**Prompt:** Find every line below where the word "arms" occurs, then give how many you found and nothing else.

Dataset records:

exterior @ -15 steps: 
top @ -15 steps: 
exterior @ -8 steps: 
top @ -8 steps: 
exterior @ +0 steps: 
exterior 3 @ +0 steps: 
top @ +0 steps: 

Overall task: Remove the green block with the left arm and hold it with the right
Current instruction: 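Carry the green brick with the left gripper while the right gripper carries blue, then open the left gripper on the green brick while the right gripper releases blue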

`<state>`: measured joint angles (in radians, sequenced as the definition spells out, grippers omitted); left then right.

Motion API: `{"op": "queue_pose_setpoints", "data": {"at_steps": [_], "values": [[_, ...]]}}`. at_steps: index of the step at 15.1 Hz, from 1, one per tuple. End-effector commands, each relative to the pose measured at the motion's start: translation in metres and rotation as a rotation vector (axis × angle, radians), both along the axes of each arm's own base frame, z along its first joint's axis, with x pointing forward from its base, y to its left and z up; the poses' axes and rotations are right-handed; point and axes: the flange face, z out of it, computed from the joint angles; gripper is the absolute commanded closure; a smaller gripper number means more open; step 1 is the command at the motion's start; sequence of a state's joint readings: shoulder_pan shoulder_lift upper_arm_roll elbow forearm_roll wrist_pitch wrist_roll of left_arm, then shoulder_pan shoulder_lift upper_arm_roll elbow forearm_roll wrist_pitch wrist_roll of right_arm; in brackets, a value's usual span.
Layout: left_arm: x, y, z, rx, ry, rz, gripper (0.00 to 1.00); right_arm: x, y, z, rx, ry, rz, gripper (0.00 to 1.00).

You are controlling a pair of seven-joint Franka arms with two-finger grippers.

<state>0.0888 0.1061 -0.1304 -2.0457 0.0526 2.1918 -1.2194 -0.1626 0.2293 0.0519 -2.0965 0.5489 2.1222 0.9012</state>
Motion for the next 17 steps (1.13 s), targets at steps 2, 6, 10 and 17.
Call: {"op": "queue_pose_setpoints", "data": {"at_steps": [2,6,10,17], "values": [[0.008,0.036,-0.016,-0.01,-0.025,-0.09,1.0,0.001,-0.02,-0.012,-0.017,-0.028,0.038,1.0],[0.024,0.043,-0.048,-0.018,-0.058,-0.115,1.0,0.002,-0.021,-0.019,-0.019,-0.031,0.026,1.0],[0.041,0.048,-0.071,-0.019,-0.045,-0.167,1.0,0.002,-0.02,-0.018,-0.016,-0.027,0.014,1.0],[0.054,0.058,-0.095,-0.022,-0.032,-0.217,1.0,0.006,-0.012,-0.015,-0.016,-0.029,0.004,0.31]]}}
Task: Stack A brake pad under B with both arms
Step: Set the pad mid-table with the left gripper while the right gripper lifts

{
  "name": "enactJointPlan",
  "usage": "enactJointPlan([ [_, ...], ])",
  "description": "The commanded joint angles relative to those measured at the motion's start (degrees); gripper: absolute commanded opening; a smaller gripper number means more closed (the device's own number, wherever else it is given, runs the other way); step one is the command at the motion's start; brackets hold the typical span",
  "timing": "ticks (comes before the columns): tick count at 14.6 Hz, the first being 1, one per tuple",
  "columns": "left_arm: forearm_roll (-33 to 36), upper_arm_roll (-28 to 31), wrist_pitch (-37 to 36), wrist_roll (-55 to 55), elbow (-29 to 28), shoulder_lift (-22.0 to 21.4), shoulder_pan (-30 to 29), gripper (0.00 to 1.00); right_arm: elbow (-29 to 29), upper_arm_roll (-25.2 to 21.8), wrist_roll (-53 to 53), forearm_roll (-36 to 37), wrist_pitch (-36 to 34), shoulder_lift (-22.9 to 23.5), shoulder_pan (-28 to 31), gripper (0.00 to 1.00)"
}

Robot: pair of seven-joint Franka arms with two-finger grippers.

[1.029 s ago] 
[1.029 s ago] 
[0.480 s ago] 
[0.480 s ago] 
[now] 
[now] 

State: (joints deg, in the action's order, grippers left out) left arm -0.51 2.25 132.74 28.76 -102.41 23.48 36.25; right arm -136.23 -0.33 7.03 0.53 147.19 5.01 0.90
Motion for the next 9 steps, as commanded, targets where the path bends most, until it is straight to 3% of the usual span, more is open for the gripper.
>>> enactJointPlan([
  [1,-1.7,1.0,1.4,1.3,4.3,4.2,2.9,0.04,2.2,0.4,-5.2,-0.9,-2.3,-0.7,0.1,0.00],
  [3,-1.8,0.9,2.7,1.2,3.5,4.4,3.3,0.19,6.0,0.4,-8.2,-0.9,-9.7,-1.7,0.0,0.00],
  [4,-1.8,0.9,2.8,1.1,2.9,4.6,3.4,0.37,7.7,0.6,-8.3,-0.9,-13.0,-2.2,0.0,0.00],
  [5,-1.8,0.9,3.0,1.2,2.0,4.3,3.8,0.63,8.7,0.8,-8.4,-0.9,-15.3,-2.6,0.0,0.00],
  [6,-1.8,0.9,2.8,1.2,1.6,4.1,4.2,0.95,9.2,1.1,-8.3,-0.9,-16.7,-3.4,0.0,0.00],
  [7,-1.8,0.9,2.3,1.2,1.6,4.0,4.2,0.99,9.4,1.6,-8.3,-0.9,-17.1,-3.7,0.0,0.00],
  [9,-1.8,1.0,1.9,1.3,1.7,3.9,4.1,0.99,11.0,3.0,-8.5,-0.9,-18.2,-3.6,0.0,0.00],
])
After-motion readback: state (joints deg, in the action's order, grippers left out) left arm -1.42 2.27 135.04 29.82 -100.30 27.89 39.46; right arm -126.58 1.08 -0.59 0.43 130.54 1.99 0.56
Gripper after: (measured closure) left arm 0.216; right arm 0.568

**Exercise answer:** 3